Features internal stereo speakers and a monaural microphone, supported by Sony's audio utility suite . Connectivity and Ports

: Blu-ray Disc™ ROM Drive with DVD SuperMulti. Detailed Hardware Overview sony vaio pcg-91112m specs

| Component | Specification | Technical Deep Dive | | :--- | :--- | :--- | | | Intel Core i5-2410M (Sandy Bridge) | Dual-core, 4 threads. 2.30 GHz base, 2.90 GHz Turbo. 35W TDP. Supports AVX (Advanced Vector Extensions). Not soldered (PGA988 socket) – theoretically upgradeable to i7-2640M . | | Graphics | Intel HD 3000 (Integrated) + AMD Radeon HD 6470M (Discrete) | 1 GB DDR3 dedicated VRAM. 64-bit memory bus. ~160 GFLOPs FP32. Supports Switchable Graphics (PowerXpress 4.0). DX11.1 capable, but not a gaming GPU. | | Display | 13.3-inch, 1366x768 (HD) | TN panel, ~200 nits brightness. Poor viewing angles by 2024 standards. Glossy (VAIO typical) – suffers outdoor glare. No IPS or touch. | | RAM | 4 GB DDR3 (1333 MHz) | 2 DIMM slots.

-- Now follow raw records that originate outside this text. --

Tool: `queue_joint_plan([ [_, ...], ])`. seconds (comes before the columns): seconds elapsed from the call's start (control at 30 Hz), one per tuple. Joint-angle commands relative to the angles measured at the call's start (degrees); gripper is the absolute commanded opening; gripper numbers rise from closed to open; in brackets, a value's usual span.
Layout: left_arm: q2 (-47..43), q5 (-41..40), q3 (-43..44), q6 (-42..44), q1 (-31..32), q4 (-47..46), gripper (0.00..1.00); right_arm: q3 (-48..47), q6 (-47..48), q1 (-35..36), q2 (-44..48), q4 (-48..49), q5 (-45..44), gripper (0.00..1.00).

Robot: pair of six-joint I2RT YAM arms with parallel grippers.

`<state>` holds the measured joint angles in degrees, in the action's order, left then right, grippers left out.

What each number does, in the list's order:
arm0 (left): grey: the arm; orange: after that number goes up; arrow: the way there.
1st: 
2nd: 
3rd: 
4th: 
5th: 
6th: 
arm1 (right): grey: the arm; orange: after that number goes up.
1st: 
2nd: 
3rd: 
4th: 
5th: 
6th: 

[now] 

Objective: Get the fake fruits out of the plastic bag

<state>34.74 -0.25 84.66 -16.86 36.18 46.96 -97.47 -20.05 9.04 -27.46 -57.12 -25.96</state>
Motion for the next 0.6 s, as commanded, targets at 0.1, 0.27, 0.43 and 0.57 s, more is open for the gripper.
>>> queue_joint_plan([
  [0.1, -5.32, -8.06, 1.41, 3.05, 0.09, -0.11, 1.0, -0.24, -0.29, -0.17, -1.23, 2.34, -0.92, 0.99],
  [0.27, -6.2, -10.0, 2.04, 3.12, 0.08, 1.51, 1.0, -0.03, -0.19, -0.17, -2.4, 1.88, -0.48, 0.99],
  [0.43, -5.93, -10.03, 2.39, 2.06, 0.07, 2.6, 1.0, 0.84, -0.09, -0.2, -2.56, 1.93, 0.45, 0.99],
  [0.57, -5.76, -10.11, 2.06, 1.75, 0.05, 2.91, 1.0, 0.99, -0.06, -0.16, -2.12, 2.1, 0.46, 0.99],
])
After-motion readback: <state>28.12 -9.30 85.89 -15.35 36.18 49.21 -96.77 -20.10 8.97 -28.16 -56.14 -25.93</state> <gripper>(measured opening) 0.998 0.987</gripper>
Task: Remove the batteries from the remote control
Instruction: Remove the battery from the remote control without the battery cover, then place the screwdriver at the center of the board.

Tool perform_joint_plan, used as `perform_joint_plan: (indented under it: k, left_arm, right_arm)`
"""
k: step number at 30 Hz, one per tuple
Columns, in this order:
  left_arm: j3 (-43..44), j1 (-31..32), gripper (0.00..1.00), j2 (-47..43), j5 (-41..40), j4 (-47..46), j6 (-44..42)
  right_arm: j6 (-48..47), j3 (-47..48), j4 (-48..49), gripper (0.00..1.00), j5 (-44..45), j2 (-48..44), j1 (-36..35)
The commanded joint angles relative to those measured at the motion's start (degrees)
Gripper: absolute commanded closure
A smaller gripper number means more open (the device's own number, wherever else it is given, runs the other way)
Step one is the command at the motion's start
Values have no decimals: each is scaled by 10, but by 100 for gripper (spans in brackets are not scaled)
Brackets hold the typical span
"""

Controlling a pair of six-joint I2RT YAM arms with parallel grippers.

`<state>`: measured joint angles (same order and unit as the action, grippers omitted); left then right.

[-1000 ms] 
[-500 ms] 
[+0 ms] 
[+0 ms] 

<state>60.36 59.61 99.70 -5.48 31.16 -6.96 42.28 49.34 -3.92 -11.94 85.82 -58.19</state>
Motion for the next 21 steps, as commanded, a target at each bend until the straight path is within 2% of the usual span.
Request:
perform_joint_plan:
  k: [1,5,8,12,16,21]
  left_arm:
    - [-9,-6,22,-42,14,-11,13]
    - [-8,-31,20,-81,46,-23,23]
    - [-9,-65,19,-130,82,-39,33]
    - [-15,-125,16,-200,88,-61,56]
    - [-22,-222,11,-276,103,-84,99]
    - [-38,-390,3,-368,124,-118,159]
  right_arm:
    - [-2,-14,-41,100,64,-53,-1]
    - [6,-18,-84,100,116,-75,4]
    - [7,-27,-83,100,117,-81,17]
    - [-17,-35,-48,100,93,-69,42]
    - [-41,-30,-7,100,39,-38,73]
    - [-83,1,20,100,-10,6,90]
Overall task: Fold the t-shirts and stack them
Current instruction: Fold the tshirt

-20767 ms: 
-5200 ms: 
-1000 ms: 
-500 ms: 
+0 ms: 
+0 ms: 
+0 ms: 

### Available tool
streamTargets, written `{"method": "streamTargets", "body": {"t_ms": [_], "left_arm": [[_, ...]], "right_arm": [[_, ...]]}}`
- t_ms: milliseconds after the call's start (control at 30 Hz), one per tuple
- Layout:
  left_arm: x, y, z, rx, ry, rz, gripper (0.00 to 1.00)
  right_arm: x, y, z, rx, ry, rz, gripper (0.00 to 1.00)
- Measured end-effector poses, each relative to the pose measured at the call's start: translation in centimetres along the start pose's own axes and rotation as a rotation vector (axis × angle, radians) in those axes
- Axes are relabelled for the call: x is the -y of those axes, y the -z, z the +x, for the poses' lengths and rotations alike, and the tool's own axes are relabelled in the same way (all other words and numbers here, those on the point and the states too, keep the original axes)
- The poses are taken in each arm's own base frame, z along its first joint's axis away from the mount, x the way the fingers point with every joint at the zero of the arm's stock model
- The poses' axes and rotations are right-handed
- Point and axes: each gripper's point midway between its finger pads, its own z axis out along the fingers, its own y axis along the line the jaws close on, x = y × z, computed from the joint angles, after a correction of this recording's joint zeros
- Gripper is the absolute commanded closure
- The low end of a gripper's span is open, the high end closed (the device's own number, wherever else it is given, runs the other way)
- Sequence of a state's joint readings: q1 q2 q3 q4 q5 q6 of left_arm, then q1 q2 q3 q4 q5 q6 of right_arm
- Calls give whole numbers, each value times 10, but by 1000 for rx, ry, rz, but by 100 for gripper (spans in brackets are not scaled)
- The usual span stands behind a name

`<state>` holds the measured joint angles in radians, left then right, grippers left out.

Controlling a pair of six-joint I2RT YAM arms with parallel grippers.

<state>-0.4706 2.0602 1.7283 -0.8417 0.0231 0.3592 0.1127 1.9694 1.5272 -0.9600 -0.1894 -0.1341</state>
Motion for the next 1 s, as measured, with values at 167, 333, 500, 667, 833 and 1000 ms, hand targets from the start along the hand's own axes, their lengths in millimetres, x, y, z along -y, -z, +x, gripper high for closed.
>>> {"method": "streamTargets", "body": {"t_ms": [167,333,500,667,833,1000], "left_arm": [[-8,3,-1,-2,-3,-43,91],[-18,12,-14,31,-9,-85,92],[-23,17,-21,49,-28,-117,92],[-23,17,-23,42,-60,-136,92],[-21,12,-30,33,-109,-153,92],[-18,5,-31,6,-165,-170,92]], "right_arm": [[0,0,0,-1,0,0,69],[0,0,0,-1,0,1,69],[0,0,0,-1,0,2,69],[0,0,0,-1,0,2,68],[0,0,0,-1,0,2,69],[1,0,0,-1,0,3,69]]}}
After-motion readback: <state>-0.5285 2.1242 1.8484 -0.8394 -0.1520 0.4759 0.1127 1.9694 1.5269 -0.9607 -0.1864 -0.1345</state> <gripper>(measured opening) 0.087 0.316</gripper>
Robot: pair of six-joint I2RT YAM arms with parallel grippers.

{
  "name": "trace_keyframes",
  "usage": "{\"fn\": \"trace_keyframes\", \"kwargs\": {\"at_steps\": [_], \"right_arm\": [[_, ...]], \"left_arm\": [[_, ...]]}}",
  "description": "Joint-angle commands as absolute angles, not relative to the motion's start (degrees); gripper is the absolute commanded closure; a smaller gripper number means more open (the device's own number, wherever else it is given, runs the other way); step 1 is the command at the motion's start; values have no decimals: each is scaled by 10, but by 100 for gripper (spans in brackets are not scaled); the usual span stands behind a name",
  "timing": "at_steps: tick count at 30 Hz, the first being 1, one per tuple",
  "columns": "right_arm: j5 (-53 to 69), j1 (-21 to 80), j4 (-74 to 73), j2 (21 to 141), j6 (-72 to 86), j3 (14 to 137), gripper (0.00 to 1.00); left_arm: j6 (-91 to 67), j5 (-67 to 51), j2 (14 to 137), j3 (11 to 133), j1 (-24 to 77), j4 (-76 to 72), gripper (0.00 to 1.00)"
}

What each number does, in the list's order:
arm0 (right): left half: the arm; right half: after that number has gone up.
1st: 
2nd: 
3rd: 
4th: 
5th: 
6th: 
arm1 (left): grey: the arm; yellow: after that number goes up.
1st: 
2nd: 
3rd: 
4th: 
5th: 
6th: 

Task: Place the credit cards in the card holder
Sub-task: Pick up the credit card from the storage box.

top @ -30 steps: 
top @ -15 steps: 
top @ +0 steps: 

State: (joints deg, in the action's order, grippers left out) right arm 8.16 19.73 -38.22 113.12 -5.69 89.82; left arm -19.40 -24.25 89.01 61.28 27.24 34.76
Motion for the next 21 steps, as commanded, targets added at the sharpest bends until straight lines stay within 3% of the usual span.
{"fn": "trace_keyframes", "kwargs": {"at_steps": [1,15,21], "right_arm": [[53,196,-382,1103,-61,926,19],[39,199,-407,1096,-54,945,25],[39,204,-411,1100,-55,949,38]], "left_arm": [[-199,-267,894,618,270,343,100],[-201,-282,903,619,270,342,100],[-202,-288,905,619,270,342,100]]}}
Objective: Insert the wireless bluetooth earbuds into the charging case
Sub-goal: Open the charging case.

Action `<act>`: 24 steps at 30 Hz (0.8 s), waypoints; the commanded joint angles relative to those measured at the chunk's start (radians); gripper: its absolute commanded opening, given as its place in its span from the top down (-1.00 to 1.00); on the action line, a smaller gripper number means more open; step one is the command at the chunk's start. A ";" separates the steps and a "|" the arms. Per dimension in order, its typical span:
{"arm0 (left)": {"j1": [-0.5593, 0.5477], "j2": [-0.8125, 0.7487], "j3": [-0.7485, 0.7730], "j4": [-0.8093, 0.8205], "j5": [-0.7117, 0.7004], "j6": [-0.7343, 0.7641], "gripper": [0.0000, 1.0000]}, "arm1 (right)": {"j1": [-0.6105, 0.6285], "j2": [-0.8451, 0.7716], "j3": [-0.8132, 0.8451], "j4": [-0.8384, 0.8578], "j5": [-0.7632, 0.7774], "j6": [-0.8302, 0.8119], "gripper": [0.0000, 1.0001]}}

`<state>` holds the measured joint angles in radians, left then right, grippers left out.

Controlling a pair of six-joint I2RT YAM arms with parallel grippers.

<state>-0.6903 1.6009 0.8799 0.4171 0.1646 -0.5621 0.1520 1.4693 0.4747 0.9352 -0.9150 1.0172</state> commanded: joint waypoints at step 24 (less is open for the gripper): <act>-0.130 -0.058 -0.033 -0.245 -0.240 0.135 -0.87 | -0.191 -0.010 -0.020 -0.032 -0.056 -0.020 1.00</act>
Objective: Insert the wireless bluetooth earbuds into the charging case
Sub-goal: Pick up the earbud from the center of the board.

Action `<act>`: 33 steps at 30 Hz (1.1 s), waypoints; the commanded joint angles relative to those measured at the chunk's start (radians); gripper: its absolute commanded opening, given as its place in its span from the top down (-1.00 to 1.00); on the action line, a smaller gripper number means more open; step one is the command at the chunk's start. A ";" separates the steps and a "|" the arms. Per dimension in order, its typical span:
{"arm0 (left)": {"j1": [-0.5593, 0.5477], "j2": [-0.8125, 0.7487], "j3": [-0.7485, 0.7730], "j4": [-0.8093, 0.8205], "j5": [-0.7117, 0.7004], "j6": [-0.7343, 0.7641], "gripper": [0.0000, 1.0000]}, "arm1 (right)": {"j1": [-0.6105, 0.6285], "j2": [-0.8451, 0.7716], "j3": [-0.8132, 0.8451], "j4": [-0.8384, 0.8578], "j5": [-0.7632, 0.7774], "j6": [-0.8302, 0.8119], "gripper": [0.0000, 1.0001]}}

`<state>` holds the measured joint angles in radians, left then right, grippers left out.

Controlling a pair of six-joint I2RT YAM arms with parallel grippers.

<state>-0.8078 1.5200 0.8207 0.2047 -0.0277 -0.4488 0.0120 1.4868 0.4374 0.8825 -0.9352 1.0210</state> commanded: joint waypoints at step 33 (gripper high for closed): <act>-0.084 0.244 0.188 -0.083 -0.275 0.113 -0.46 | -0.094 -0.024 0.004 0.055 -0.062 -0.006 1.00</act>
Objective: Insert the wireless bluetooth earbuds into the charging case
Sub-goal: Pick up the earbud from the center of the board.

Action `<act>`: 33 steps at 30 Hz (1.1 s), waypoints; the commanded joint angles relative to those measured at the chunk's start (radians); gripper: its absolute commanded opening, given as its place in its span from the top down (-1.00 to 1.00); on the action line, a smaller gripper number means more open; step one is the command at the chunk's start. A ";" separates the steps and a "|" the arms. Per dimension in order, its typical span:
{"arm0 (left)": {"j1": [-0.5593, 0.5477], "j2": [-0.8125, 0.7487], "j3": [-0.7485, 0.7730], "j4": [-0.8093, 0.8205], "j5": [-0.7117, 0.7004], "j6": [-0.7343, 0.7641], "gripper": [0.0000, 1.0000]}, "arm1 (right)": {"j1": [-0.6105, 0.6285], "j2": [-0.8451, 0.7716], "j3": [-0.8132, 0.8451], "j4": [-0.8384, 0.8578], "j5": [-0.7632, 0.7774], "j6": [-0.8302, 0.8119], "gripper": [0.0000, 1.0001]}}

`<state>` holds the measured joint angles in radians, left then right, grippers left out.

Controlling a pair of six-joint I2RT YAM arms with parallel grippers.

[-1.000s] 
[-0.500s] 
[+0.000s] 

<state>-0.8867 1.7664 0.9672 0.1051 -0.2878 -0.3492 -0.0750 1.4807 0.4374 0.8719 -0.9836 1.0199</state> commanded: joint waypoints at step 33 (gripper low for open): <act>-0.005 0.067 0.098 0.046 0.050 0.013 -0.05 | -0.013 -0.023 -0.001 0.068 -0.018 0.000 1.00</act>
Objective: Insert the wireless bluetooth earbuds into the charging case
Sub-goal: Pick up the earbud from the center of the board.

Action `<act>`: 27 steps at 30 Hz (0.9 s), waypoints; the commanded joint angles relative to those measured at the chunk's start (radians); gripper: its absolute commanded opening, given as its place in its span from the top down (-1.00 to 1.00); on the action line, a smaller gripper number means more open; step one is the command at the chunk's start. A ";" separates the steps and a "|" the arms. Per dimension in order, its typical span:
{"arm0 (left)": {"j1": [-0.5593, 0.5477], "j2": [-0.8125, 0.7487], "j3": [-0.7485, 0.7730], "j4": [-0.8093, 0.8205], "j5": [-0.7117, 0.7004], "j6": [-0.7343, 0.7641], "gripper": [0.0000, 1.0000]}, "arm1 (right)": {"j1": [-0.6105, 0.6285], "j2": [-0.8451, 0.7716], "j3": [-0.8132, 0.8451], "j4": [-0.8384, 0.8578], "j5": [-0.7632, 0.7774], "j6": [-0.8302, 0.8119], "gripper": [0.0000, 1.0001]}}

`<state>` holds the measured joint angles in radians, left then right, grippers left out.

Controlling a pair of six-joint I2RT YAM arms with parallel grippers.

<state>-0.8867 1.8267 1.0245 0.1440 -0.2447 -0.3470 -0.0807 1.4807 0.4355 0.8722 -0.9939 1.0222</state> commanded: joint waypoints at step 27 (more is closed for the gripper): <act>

Max official: 8 GB. Unofficial max: 16 GB (2x8GB DDR3L-1600, 1.35V) . | | Storage | 500 GB HDD (5400 RPM, SATA II) | 2.5-inch, 7mm height. Severe bottleneck. Boot times > 90 seconds. | | Optical Drive | None | This model has a “sheet battery” or weight saver in the optical bay. It supports a swappable DVD drive (sold separately). | | Ports | 2x USB 2.0, 1x USB 3.0, VGA, HDMI, RJ45, SD card, Memory Stick Duo, headphone/mic combo | The USB 3.0 port was advanced for 2011 (Renesas chip). | | Battery | 4400 mAh / ~49 Wh (Li-ion) | Wear typical after 10+ years. Originally 4–5 hours light use. | | OS | Windows 7 Professional (64-bit) | Supports Win 10 (drivers mostly available), Win 11 unsupported (no TPM 2.0). | Features internal stereo speakers and a monaural microphone,

Notes: Exact CPU, RAM, storage, display size, and optical drive vary by specific submodel/configuration. For precise, model-specific specs (serial/part-number lookup or service manual) check the unit’s label or original product manual. 1x USB 3.0

In the golden era of Windows 7 and the transition from Core 2 Duo to first-generation Core i processors, Sony’s Vaio lineup was the pinnacle of premium design. Among these machines, the holds a specific place—not as a global bestseller, but as a regional variant (often associated with the E Series) that blended multimedia prowess with business-class durability.